(Data extracted from a collection)
Content starts

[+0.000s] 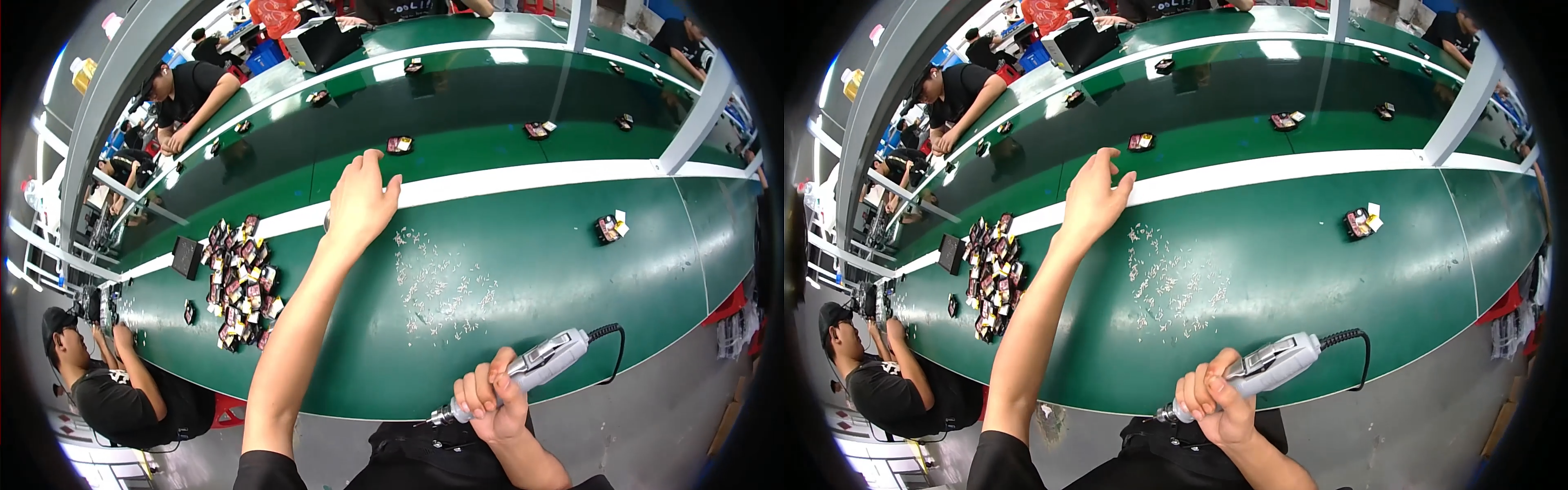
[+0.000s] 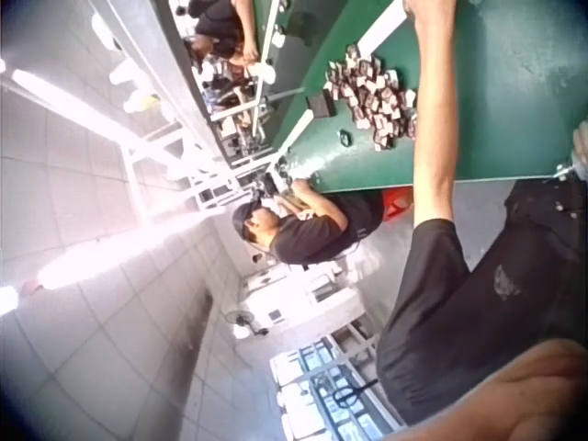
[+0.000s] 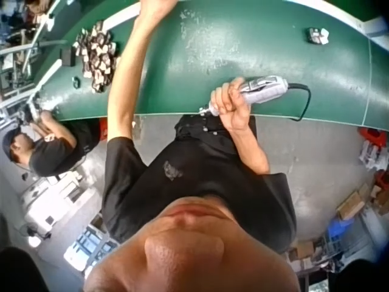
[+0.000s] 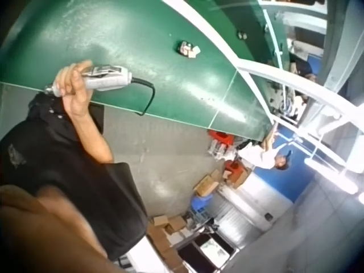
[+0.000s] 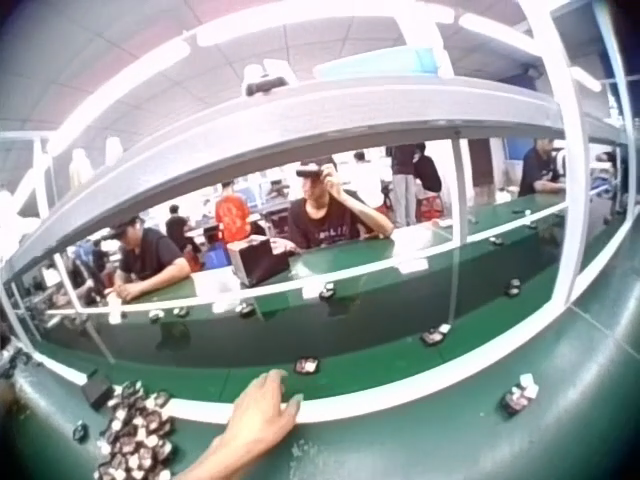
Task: Secure screws into small electronic modules using an electric screwdriver on an assembly line.
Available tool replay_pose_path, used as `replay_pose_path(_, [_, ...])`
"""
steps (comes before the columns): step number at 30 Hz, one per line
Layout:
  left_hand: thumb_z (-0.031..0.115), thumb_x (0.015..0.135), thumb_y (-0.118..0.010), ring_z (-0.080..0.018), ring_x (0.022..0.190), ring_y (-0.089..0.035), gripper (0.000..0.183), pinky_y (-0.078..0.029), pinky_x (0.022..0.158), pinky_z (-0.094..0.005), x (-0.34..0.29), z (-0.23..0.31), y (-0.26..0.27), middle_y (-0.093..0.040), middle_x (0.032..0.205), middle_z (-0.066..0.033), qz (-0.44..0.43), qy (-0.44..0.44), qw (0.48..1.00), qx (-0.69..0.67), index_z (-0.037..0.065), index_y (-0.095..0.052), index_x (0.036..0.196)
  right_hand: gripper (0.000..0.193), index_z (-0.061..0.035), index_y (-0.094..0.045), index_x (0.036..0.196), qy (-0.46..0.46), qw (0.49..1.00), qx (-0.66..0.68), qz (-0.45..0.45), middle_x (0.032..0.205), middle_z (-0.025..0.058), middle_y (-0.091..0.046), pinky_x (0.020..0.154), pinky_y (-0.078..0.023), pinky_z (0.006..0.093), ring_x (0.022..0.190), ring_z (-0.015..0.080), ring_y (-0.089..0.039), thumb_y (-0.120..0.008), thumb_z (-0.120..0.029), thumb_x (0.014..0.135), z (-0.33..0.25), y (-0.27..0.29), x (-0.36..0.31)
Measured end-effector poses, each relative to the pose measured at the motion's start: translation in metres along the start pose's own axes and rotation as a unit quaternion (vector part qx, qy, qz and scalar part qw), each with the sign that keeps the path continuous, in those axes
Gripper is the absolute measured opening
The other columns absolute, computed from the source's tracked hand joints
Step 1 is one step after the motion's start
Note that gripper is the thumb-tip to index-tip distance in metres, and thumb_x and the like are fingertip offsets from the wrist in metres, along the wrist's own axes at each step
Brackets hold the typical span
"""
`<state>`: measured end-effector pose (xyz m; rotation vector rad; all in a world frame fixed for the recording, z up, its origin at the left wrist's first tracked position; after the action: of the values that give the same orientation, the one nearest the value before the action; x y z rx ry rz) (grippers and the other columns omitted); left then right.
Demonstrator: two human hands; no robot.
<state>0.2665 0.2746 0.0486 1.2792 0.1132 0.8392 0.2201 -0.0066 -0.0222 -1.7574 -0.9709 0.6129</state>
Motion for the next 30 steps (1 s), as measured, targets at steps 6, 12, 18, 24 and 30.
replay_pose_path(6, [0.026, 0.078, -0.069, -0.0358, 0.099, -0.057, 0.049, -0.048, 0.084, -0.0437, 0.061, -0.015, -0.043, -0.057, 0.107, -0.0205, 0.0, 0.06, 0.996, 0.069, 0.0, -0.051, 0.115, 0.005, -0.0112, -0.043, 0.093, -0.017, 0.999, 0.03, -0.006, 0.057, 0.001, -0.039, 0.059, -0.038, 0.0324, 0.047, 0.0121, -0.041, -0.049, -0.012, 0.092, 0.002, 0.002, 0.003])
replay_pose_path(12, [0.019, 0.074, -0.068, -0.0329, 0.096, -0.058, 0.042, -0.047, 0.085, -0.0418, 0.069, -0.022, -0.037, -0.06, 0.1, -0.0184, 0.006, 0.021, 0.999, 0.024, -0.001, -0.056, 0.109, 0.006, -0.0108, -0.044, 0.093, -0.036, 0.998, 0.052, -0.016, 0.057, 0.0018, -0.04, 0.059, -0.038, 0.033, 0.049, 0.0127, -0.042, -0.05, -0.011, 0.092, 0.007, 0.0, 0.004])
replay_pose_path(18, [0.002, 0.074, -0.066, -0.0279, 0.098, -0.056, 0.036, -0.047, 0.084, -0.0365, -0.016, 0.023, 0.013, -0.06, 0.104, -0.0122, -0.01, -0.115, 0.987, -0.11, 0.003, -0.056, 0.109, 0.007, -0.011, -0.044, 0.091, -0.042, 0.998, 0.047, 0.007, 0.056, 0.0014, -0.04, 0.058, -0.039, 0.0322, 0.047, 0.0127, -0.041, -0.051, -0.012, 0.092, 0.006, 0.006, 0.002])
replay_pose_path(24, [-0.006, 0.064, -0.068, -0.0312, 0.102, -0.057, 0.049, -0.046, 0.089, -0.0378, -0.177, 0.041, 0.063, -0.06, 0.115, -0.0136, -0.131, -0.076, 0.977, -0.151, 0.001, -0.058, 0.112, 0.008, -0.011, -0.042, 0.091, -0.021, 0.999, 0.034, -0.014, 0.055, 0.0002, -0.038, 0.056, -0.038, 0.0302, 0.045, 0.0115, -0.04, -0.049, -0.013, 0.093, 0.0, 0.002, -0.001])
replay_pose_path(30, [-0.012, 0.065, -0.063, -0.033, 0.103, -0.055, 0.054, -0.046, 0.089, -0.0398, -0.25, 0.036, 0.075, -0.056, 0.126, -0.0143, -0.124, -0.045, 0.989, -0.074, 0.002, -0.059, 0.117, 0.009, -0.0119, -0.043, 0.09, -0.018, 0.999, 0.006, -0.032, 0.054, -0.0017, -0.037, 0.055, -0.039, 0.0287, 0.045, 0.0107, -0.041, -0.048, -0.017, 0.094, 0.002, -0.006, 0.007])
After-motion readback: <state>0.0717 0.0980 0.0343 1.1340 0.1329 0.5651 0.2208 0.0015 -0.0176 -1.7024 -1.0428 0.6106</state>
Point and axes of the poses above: each hand's wrist, its own x-axis towards the middle knuckle, its own y-axis out of the back of the hand, z = x × y, the point moved 10 cm from there along x, towards the middle knuckle
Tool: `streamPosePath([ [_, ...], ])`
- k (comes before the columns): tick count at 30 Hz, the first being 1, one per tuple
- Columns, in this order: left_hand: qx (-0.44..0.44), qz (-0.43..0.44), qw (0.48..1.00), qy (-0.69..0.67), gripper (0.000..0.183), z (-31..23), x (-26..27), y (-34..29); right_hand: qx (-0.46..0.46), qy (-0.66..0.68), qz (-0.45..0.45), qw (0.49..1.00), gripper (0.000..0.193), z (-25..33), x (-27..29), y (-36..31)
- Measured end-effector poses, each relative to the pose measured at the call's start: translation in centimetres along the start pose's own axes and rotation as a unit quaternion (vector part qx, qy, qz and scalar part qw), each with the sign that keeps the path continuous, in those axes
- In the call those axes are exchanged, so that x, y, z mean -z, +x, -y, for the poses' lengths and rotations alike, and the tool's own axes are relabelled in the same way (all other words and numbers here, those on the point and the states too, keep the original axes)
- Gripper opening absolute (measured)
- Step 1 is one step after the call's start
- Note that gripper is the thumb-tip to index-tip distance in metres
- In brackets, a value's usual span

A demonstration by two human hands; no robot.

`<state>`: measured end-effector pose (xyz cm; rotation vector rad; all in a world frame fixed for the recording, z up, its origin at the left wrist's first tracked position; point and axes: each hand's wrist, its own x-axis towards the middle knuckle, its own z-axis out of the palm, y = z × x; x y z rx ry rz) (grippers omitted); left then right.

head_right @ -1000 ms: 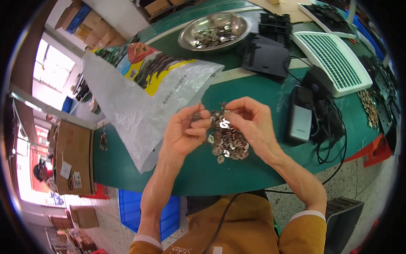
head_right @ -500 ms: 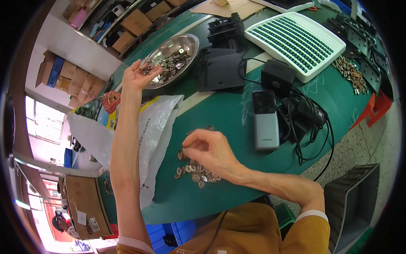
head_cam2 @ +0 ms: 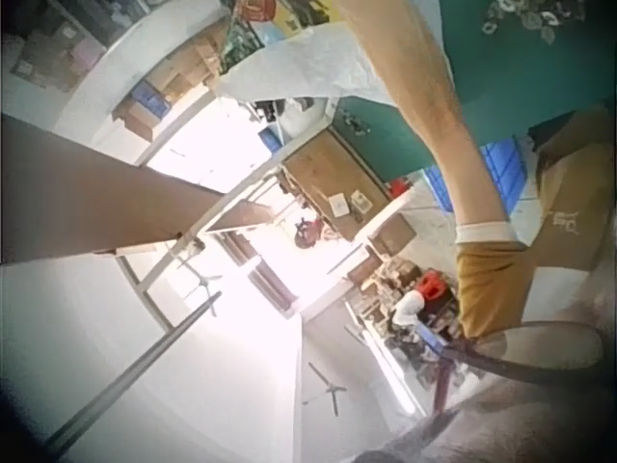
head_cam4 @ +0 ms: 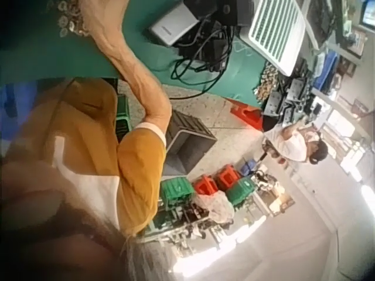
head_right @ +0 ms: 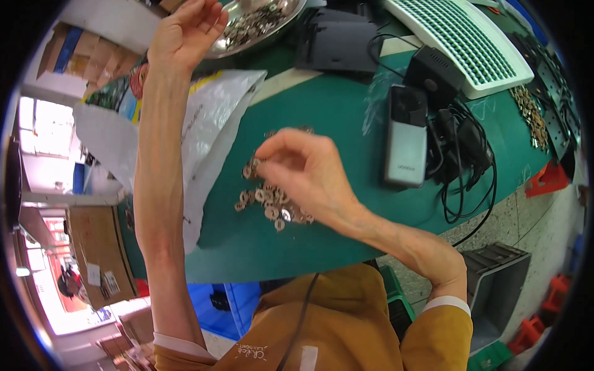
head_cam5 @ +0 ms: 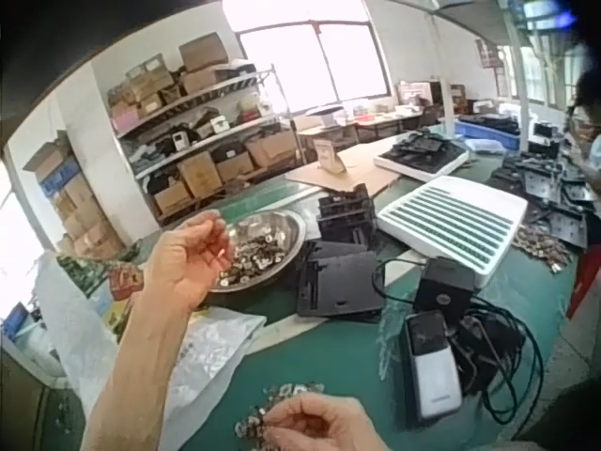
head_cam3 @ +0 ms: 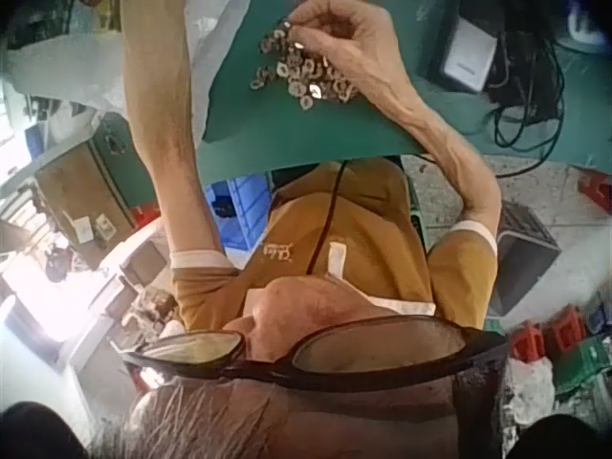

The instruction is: The person sorts small metal rings by hand on a green workbench, inspecting them one by one.

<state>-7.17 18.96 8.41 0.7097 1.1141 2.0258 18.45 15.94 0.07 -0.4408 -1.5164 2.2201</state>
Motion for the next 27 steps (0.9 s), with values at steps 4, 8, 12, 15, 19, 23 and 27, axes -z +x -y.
streamPosePath([
  [4,-0.008,0.090,0.989,0.121,0.016,0.8,-2.5,-11.3,0.052,-0.084,-0.018,0.995,0.010,-0.6,0.3,0.4],
  [8,0.027,0.069,0.947,0.313,0.013,3.2,-0.8,-20.6,0.180,-0.256,-0.006,0.950,0.013,-1.5,0.1,0.3],
  [12,-0.067,-0.014,0.859,0.508,0.012,4.9,2.5,-24.2,0.296,-0.413,0.037,0.861,0.018,-2.4,-1.0,0.0],
  [15,-0.128,-0.130,0.866,0.466,0.013,5.8,5.2,-24.3,0.353,-0.502,0.134,0.778,0.020,-2.5,-2.2,0.0],
  [19,-0.149,-0.186,0.879,0.413,0.014,6.3,6.9,-24.0,0.329,-0.560,0.194,0.735,0.027,-3.8,-4.1,-0.2],
  [23,-0.154,-0.187,0.889,0.388,0.013,6.5,7.3,-24.1,0.334,-0.606,0.185,0.697,0.024,-5.0,-4.4,-0.1],
  [27,-0.140,-0.177,0.901,0.371,0.014,6.5,7.6,-24.5,0.343,-0.612,0.183,0.689,0.020,-5.6,-4.1,0.1],
])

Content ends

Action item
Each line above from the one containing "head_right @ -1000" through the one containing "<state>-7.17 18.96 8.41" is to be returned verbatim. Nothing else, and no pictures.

Reply to the task
head_right @ -1000 ms: 
head_right @ -500 ms: 
head_cam2 @ +0 ms: 
head_cam4 @ +0 ms: 
head_right @ +0 ms: 
head_cam5 @ +0 ms: 
head_cam3 @ +0 ms: 

The instruction is: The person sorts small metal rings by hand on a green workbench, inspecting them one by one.

<state>-7.17 18.96 8.41 0.7097 1.1141 2.0258 18.45 15.94 0.07 -0.4408 -1.5164 2.2201</state>

The output is finished, and nothing else is needed.